Speaking of, Neon White isn’t a standard FPS as the guns might suggest. While there is plenty of shooting in the game, it’s far better described as an action platformer with puzzle elements. Each stage in the game up to the point I’ve played takes place in Heaven, where the characters including the protagonist codenamed Neon White have to clear out a demon invasion. The game’s primary mechanic is a card system: each card represents a gun (a pistol, rifle, shotgun, etc.) with a set amount of ammunition, but the card can also be used up and discarded to perform an extra function like a double-jump or a boost.

I’ll get into the system in greater depth when I’m done with the game, but it’s surprisingly intuitive and easy to get hooked on. There’s a strong speedrunning aspect to Neon White, but you don’t have to be a Hardcore Gamer™ to get into it. I’m certainly not. Another nice aspect of this game is that it’s pretty forgiving about jumps, allowing you to do demon-slaying parkour without worrying about pixel-perfect landings. However, the challenge is still there, especially for those who want to earn the top “ace” medal times in each stage for bragging rights (or the really extreme red medal times, of which I’ve only gotten two. Good thing these really are meant just for bragging rights.)

As for the story and the characters, you may have heard from Frostilyte or elsewhere that they are over-the-top ridiculous, and that’s totally true. Neon White does have a plot, but it feels like something a 13 year-old boy might write with plenty of edge and hot girls with guns etc. etc. The protagonist even has amnesia. What more can you ask for? It’s pretty much a bad anime plot. I’m not sure just how self-aware the developers were, but it feels like they just decided to go all out here, which I respect: commit totally to the over-the-top feel or don’t bother at all.

There’s not much more I can say so far — this isn’t a review since I haven’t finished the game, but I will be taking Neon White on in full at some point. Very fun so far, though.

And then there’s my backlog of old games. I have no hope of clearing this out, not unless I find a rich patron to fund me quitting my job and locking myself in my living space and living off of deliveries which I’d love to do if I could. But I can make a dent in the backlog, at least. Looking through my list of games on Steam, I have several visual novels, a few action platformers, and an assortment of stuff that I can’t easily categorize. I remember HuniePop 2 irritating me for some reason, but it is in there and I do want to return to it — it’s been long enough that I don’t remember what it was that annoyed me about that one. Maybe I was just in a lousy mood at the time. I also have Momodora III and IV, which I’ve meant to play forever now.

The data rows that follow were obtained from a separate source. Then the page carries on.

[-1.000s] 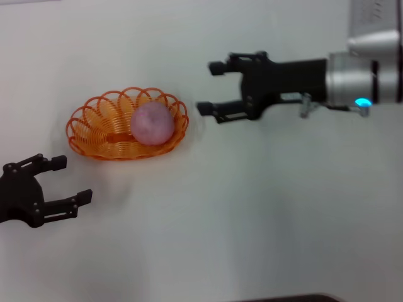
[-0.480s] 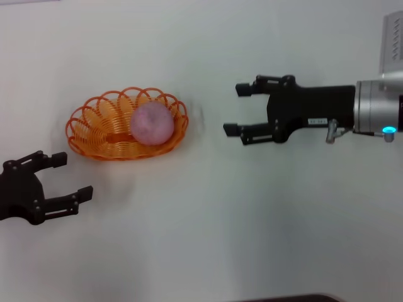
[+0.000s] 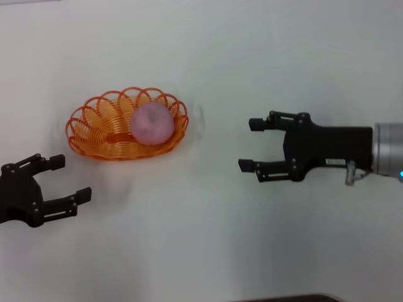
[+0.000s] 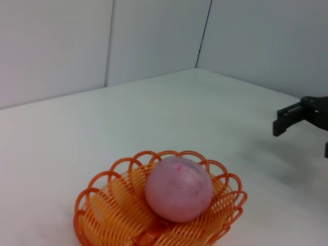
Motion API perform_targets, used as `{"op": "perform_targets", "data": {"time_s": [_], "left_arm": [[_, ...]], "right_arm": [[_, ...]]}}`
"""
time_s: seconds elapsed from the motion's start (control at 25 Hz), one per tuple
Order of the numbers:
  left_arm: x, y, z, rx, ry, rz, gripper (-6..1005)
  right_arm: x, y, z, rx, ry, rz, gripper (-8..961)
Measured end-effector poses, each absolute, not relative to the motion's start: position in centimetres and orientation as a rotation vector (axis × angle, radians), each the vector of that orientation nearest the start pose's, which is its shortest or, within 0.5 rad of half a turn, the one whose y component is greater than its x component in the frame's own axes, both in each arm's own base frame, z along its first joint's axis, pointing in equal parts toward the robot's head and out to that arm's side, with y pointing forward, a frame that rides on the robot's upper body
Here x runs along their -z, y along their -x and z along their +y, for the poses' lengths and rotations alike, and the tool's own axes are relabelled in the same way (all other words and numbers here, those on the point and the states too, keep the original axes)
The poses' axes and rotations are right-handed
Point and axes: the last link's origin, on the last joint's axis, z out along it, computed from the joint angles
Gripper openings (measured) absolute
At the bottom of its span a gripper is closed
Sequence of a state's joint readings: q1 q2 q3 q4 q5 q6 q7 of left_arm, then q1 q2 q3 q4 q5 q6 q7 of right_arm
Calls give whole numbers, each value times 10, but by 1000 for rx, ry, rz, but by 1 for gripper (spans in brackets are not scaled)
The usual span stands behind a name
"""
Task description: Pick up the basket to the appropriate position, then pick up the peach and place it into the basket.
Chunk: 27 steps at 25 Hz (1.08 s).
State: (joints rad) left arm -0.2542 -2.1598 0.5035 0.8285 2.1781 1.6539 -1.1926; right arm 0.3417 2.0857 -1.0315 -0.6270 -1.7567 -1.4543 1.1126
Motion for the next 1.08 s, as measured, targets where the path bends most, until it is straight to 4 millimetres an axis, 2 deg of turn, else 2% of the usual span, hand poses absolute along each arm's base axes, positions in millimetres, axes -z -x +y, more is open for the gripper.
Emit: {"op": "perform_targets", "data": {"time_s": [0.44,1.08], "left_arm": [[-4,336,238,549,2632,-682,887],[-5,335,241,550,2629,-673,888]], "right_arm": [[58,-301,260,-683,2769,481,875],[58,-309,257,-656,2755,519,875]]}}
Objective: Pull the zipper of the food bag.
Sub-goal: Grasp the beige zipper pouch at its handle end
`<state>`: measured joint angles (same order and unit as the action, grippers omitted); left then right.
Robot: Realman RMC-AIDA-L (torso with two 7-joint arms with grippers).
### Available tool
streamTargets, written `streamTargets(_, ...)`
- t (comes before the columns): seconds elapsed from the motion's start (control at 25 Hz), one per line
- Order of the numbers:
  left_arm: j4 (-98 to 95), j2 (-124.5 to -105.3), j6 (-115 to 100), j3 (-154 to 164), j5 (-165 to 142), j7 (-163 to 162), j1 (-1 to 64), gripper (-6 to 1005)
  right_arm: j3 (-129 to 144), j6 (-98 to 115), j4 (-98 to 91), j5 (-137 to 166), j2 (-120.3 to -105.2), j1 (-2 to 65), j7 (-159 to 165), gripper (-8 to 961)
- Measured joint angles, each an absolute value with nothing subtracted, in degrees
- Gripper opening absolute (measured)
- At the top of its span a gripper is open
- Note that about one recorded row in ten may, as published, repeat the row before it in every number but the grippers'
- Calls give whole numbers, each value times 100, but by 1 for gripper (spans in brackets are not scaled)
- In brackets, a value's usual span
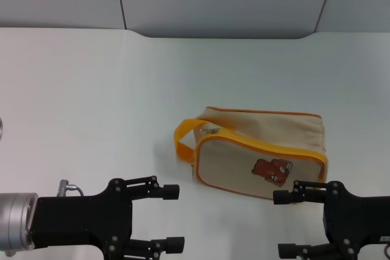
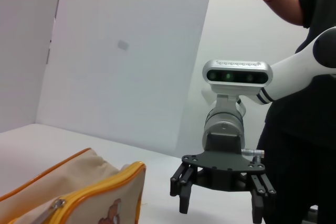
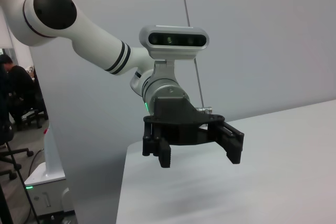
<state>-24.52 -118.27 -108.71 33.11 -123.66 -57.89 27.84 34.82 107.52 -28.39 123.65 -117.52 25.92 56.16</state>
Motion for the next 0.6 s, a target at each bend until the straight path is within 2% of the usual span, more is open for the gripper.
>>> streamTargets(0.6,-2452,-11839,-10923,3335,-12366,-5792,2786,787,3474,10758,-2835,12340,-11750,2592,5616,803)
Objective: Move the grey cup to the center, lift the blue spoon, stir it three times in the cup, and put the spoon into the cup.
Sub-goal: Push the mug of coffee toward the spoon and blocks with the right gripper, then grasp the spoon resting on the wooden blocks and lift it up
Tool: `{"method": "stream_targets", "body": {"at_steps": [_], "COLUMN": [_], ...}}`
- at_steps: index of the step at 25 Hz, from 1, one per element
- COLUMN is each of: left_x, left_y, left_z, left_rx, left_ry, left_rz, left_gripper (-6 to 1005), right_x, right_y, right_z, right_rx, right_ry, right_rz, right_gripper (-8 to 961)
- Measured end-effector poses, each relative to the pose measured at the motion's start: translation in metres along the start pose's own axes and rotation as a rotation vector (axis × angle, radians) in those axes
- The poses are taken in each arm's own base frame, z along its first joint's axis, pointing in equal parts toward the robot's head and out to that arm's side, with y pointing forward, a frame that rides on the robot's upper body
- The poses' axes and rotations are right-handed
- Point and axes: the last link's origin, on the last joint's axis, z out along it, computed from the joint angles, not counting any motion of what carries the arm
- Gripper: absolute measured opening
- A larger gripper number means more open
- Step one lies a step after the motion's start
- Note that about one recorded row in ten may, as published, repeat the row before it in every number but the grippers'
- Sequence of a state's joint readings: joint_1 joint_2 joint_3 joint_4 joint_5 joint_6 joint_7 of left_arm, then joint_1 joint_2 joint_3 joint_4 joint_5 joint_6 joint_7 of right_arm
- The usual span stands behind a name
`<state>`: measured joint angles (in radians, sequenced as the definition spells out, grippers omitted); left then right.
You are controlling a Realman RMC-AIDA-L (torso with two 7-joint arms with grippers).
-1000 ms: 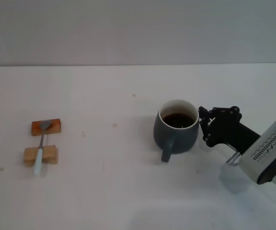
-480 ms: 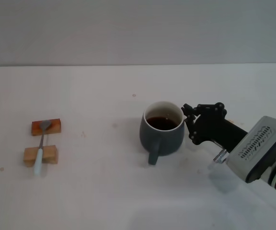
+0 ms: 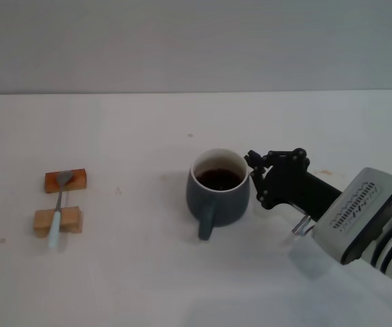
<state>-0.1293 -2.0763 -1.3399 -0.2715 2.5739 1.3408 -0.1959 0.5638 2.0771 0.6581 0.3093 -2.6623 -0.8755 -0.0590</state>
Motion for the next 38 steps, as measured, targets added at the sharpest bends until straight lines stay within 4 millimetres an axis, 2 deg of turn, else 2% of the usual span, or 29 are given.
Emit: {"method": "stream_targets", "body": {"at_steps": [5,10,15,17,22,28,38], "left_x": [0.000,0.000,-0.001,-0.004,-0.009,-0.017,-0.029], "left_y": [0.001,0.002,0.002,0.008,0.018,0.032,0.036], "left_z": [-0.002,-0.003,-0.004,-0.007,-0.011,-0.018,-0.033], "left_rx": [-0.014,-0.020,-0.027,-0.061,-0.122,-0.188,-0.179], "left_ry": [0.002,-0.001,-0.006,-0.028,-0.059,-0.111,-0.198], "left_rz": [0.003,0.004,0.001,-0.018,-0.055,-0.075,-0.026], "left_gripper": [748,746,745,745,743,742,739], "right_x": [-0.002,-0.002,0.002,0.005,0.012,0.016,0.012], "right_y": [0.011,0.009,-0.011,-0.027,-0.046,-0.055,-0.061], "right_z": [0.002,0.002,0.001,-0.002,-0.009,-0.012,-0.008], "right_rx": [-0.026,-0.018,0.068,0.142,0.227,0.266,0.274], "right_ry": [-0.001,-0.001,0.014,0.021,0.043,0.057,0.053], "right_rz": [0.008,0.013,0.039,0.067,0.091,0.099,0.090], "right_gripper": [50,50,50,50,50,50,50]}}
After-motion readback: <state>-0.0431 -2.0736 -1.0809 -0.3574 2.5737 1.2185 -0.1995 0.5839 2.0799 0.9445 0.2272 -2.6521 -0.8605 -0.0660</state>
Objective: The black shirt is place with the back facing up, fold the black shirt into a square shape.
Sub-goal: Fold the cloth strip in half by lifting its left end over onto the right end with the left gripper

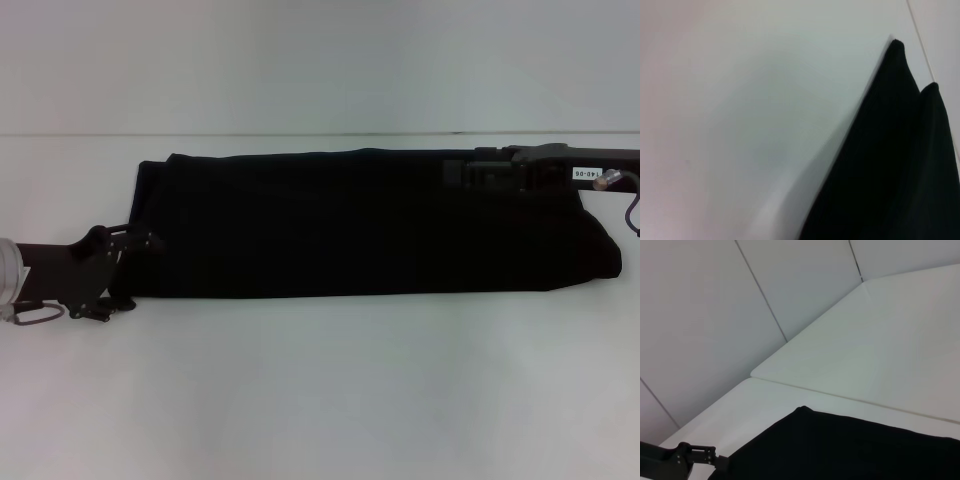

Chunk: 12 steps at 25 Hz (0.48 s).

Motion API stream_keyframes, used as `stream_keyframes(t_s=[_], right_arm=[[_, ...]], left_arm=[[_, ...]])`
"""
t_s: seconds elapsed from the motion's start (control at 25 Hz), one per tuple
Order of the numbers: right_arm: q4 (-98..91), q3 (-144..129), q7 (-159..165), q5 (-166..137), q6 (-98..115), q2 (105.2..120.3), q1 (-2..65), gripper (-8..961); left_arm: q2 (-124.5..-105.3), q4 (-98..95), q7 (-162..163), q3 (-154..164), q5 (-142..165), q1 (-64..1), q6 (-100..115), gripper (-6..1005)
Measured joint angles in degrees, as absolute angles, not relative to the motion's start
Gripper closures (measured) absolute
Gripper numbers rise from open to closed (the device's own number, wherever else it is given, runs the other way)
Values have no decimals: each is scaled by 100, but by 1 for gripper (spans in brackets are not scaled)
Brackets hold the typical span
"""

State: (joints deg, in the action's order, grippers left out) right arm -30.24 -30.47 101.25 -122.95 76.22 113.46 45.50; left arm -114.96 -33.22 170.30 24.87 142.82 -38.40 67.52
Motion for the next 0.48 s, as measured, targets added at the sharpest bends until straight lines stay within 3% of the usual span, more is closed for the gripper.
stream_keyframes(t_s=[0.48], right_arm=[[-3031,-2991,10125,-12295,7607,11346,4553,116]], left_arm=[[-11467,-3323,16956,2487,14178,-3912,6624,40]])
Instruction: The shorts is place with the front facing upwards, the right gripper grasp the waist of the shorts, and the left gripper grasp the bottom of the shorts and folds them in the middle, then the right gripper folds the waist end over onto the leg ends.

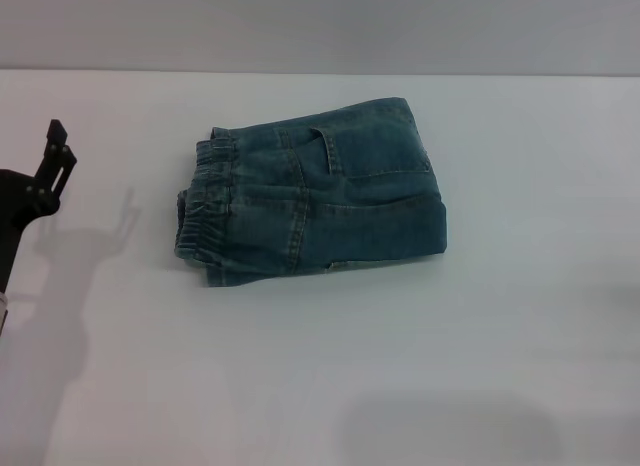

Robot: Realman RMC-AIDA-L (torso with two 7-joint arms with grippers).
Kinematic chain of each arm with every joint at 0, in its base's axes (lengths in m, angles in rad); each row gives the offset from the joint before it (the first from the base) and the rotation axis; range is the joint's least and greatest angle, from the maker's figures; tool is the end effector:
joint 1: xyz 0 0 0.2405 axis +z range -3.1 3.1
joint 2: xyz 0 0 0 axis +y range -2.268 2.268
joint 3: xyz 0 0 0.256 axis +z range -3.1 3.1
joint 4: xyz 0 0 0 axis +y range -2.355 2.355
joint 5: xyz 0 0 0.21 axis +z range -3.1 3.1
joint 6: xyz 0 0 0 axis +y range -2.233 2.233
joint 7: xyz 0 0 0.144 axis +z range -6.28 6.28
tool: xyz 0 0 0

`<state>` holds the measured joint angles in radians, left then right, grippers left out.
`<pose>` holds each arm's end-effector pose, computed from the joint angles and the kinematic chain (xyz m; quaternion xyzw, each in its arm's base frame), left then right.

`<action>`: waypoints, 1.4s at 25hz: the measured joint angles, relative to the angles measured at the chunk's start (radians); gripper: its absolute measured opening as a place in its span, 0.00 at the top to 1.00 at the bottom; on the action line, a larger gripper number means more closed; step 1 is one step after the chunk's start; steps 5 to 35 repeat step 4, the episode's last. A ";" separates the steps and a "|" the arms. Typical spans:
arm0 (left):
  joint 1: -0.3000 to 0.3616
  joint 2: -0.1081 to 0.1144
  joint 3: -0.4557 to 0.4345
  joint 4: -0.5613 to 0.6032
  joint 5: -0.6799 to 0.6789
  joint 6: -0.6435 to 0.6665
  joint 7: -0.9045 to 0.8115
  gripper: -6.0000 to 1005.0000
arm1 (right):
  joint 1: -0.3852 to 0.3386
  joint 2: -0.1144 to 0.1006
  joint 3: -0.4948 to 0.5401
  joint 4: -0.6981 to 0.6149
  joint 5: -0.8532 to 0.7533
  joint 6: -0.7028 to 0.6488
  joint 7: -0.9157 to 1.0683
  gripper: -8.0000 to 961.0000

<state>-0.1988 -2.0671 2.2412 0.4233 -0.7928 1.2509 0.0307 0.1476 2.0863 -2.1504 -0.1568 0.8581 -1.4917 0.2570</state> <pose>-0.3255 0.2810 -0.0115 -0.6547 -0.2067 -0.3219 0.6519 0.3818 0.2246 0.0321 -0.5558 0.2590 0.3552 0.7056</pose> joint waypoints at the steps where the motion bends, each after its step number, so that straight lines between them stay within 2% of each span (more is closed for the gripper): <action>1: -0.001 0.000 0.000 -0.005 0.000 0.000 0.000 0.17 | -0.001 0.000 -0.003 0.002 -0.001 -0.010 0.000 0.48; 4: -0.005 -0.001 0.001 -0.020 -0.002 0.000 -0.001 0.17 | -0.008 0.002 -0.006 0.004 -0.002 -0.029 -0.002 0.37; 35: -0.005 -0.001 0.001 -0.020 -0.002 0.000 -0.001 0.17 | -0.008 0.002 -0.006 0.004 -0.002 -0.029 -0.002 0.37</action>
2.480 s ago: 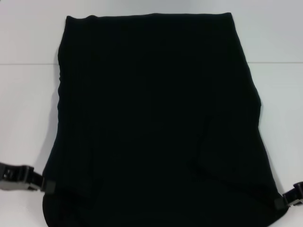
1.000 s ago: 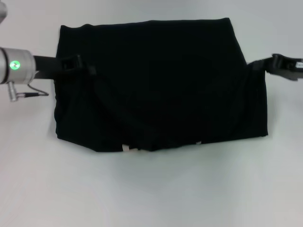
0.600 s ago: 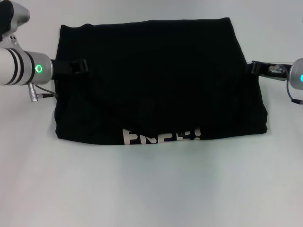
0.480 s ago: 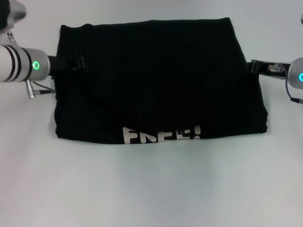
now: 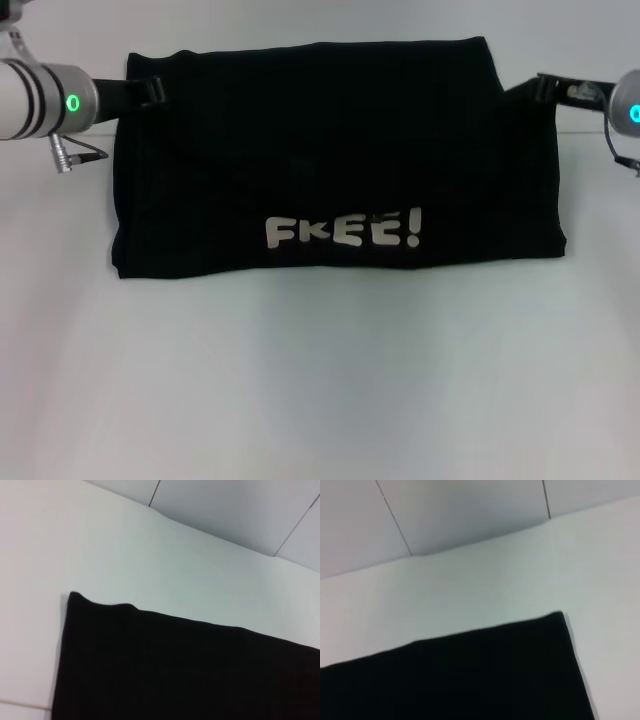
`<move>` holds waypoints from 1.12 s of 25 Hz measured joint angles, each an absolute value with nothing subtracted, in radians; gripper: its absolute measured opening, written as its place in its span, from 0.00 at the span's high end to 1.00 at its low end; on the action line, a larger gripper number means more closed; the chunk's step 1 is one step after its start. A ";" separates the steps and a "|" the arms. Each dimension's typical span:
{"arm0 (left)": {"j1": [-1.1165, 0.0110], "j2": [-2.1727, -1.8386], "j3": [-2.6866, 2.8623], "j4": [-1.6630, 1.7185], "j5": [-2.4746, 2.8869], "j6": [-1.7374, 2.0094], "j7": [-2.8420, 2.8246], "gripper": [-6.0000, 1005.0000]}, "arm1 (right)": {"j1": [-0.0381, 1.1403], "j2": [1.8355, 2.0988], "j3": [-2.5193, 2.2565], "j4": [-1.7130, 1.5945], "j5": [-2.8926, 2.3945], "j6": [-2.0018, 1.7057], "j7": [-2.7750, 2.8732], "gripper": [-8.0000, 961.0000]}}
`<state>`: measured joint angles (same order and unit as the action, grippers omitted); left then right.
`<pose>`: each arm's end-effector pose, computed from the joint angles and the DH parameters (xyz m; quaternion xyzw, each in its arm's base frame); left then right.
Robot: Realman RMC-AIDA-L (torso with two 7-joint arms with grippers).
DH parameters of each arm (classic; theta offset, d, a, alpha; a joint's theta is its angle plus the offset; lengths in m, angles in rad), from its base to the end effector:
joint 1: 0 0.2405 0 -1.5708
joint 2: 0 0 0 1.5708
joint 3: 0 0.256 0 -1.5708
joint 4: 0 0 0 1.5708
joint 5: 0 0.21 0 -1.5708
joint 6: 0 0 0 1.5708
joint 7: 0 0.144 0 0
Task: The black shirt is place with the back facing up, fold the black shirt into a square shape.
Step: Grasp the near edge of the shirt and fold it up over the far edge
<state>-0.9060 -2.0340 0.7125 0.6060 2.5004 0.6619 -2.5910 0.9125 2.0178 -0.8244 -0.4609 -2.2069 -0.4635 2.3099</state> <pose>-0.2307 0.4929 0.0436 -0.7090 -0.5453 -0.1680 0.4145 0.2334 0.4990 0.0283 -0.7245 0.4939 0.1798 0.4460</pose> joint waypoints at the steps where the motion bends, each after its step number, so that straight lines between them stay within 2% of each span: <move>1: -0.909 -2.036 0.721 0.601 2.503 0.650 -2.591 1.00 | 0.918 2.020 -0.831 -0.458 -2.207 -0.449 2.310 0.87; 4: -0.917 -2.048 0.739 0.587 2.511 0.605 -2.591 1.00 | 0.944 2.028 -0.875 -0.424 -2.207 -0.379 2.309 0.87; 13: -0.914 -2.078 0.785 0.580 2.514 0.559 -2.581 1.00 | 0.967 2.031 -0.933 -0.380 -2.207 -0.322 2.307 0.85; 20: -0.911 -2.095 0.849 0.597 2.509 0.544 -2.579 1.00 | 0.977 2.019 -0.963 -0.383 -2.207 -0.362 2.295 0.84; 26: -0.912 -2.088 0.842 0.624 2.493 0.646 -2.619 0.83 | 0.982 1.994 -0.987 -0.394 -2.206 -0.407 2.324 0.84; 28: -0.895 -2.080 0.839 0.670 2.467 0.736 -2.650 0.75 | 0.966 1.984 -0.969 -0.441 -2.202 -0.478 2.356 0.74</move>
<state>-0.8955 -2.0799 0.8394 0.6703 2.4672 0.7355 -2.6505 0.9659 1.9838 -0.9691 -0.4409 -2.2019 -0.4777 2.3559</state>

Momodora III by indie developer rdein, which I played ten minutes of before getting thoroughly beaten by the first boss. Those demons just won’t let up. But I will be back — the challenge to games like this is in getting the patterns down.

I’d like to get through a few of these sometime soon, but the VNs might take precedence. Not sure how I’ll approach my backlog, but I will at least put a few chips in it, if not even a dent. And HoloCure is coming out with an update this or next week, so I’ll be wasting at least a few hours there when that happens.

I hope the brief update was interesting, anyway. This week is going to be hell for me, so I don’t expect to be able to post anything else until this coming weekend. Hope you all have a better week than I do!